Les effets sont visibles en France, où certains médias s’en sont donnés à coeur joie, entre mauvais goût et fautes professionnelles. Le jour des révélations, les animateurs de RMC n’hésitaient pas à dénoncer une armée de violeurs protégés par la Grande Muette, au delà de toute retenue. Moi-même, je voyais une interview du site Atlantico sur la sexualité des soldats titrée avec élégance et subtilité « RCA, Tchad, Guinée: comment l’armée française contrôle les pulsions de ses soldats » (et peu importe si l’on ne parle ni de Tchad, ni de Guinée, et s’il s’agit ici d’un raccourci honteux et mensonger). Au delà de la sphère médiatique, un centre de recrutement de l’armée s’est vu agrémenté d’un sympathique graffiti: « soldats français, violeurs d’enfants« .
On notera l’humour des Guignols de l’Info, qui ont pu nous gratifier de cette jolie image, légèrement reprise sur les réseaux sociaux:
Enfin, pour tous les groupes, organisations, individus, hostiles d’une manière ou d’une autre à la France et à son armée, c’est l’occasion rêvée de faire circuler les accusations. Partout sur le continent africain, où la rumeur cause souvent d’importants dommages, on voit ainsi émerger sur les sites « d’information » et dans les journaux des articles encore moins mesurés que ceux publiés en métropole (ici au Mali par exemple).
Rattraper le tir?
Que faire maintenant que l’erreur a été faite? Difficile pour l’institution de convaincre les médias de sa bonne foi, après avoir été silencieuse si longtemps sur le sujet. Les supports habituels de désinformation s’en donnent de fait à coeur joie (comme ici, avec cette affirmation déconcertante sur fonds d’analyse géopolitique anonyme: « Les affaires de viol et de pédophilie de la part de soldats sur les théâtres d’opérations ne sont un secret pour personne.« ). Dans un contexte où les adversaires s’observent et se montrent prêts à exploiter les moindres failles d’images pour discréditer leurs opposants, une telle erreur est impitoyable (ici chez les Iraniens).
Le ministre de la Défense, Jean-Yves Le Drian, n’a probablement pas arrangé les choses avec une déclaration dans la presse des plus hâtives. S’adressant aux coupables présumés, dont on ne sait pas encore s’ils existent, il leur lançait dans le JDD: « Si d’aventure un seul d’entre eux a commis de tels actes, qu’il se dénonce immédiatement. » Si violeurs il y a, nul doute qu’il se dénoncera face à la colère du ministre…

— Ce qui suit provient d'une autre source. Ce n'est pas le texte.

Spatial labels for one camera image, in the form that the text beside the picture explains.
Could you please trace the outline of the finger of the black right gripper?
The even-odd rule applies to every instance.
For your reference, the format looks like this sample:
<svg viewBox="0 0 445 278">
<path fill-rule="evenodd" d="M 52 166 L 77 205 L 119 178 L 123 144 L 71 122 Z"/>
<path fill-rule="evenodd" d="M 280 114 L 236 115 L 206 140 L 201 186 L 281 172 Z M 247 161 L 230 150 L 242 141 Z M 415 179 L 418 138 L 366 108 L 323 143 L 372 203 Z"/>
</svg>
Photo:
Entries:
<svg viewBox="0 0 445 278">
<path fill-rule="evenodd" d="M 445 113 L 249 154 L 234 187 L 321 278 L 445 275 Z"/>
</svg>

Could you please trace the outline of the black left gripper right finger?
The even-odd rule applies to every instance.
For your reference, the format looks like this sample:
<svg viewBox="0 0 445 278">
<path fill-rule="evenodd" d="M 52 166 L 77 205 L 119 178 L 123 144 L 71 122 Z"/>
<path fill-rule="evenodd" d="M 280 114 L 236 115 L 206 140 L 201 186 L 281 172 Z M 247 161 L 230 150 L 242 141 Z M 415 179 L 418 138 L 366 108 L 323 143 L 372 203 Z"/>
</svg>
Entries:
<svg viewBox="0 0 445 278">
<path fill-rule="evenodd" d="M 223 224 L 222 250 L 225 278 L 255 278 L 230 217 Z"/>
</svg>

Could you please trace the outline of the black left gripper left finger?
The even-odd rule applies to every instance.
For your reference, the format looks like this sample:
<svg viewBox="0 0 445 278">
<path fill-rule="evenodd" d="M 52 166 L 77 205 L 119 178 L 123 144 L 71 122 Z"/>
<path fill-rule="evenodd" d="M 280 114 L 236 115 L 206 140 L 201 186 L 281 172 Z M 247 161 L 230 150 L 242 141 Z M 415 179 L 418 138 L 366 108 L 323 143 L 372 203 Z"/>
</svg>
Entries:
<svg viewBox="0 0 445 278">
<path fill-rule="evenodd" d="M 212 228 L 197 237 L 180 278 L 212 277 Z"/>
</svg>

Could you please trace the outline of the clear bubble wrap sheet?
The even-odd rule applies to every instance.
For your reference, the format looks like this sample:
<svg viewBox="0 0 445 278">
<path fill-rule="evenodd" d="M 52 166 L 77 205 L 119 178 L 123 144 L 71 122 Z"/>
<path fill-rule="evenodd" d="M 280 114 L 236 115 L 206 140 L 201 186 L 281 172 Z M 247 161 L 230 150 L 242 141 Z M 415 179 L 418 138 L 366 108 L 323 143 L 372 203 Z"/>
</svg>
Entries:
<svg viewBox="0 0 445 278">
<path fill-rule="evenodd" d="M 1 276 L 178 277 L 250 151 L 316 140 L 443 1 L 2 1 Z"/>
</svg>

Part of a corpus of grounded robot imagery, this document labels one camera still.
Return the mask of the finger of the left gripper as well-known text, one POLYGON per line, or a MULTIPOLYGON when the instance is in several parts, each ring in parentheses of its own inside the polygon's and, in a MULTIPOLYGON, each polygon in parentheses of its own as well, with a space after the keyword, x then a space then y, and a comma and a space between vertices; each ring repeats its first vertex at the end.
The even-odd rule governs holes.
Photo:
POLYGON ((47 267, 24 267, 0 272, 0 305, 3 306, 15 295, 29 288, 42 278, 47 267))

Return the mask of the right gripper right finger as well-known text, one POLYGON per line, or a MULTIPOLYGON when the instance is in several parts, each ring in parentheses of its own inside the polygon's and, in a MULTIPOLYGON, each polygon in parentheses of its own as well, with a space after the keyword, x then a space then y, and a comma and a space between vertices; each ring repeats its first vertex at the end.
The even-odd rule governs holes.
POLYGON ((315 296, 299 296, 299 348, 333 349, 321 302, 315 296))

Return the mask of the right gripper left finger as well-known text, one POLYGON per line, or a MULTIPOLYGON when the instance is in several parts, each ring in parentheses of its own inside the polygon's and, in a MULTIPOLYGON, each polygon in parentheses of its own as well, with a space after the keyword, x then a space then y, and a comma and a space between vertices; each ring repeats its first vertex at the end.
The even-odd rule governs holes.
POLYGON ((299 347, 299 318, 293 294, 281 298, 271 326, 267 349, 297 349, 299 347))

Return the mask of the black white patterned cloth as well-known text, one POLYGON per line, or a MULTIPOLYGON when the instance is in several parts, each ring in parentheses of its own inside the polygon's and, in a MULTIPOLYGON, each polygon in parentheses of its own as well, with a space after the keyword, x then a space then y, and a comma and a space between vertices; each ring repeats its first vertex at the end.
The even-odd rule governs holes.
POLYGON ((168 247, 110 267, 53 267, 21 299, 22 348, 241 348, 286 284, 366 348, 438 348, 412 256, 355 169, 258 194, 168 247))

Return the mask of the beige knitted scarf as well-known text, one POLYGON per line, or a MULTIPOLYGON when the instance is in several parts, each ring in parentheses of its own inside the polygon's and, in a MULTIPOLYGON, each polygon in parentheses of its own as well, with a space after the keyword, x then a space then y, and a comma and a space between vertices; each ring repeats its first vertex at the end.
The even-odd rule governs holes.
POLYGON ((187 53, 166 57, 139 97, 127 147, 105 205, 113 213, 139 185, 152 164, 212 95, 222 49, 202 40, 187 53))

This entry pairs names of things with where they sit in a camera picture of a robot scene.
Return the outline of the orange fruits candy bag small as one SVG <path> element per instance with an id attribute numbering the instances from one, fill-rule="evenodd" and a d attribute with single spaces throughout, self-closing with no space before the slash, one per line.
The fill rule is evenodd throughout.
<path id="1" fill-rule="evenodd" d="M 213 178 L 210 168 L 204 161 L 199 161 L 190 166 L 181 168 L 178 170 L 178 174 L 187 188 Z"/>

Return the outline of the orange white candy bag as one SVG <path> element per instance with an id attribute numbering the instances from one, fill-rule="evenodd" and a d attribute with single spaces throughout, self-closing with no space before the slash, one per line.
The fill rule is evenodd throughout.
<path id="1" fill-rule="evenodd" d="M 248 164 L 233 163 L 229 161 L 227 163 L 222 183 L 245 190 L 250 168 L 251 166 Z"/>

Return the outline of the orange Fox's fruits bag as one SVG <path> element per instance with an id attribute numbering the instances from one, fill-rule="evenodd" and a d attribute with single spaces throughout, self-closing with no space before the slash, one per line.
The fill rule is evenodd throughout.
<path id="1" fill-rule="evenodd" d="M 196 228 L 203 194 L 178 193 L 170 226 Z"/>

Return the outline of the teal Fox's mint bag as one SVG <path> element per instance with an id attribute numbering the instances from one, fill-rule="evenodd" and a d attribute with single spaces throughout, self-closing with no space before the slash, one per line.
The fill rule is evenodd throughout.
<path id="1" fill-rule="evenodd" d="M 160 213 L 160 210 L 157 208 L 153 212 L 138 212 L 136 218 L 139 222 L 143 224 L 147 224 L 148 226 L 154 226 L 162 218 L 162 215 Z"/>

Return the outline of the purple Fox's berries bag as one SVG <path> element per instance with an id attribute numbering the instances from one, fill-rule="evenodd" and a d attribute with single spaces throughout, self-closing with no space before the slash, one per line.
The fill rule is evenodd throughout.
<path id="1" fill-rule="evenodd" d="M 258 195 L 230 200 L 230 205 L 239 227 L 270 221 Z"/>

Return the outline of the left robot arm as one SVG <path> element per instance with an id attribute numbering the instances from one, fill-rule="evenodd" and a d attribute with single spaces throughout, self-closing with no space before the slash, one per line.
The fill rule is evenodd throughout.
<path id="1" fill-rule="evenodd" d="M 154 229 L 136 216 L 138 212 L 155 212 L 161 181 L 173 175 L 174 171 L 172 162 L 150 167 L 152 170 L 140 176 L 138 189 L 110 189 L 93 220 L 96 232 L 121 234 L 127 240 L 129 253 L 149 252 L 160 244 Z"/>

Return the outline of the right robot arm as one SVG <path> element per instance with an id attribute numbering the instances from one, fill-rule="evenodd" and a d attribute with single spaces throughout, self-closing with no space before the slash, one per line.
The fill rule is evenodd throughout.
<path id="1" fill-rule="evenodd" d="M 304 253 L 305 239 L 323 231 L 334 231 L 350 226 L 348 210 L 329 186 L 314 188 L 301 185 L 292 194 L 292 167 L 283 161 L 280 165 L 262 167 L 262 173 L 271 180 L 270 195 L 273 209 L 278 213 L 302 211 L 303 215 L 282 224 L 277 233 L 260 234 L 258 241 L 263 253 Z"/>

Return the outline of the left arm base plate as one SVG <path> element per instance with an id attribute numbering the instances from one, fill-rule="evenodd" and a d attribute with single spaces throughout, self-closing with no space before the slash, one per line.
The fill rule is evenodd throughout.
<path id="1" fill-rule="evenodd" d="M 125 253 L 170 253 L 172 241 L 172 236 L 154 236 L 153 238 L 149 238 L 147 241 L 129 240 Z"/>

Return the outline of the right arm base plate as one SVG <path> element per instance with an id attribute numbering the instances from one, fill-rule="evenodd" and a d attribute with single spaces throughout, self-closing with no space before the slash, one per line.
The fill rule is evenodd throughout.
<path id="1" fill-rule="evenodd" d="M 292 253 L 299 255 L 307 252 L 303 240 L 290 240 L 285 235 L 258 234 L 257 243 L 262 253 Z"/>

Les militaires, eux, font profil bas. Dans l’attente des résultats de l’enquête, personne ne sait vraiment quoi en penser. Le chef d’état-major de l’armée de terre, lui, assure qu’il n’y a pas eu plus de retours des régiments concernés quant à des doutes ou des délations sur de possibles suspects. Sur le terrain, malgré quelques insultes qui n’ont rien d’inhabituel, les Français ne semblent pas faire face à une hostilité plus élevée qu’avant ces révélations. Reste à attendre les conclusions de la justice… et à encaisser les dégâts en termes de réputation. C’est en effet ce qu’il y a de mieux à faire: arranger les dommages au maximum en évitant de nouvelles erreurs de communication.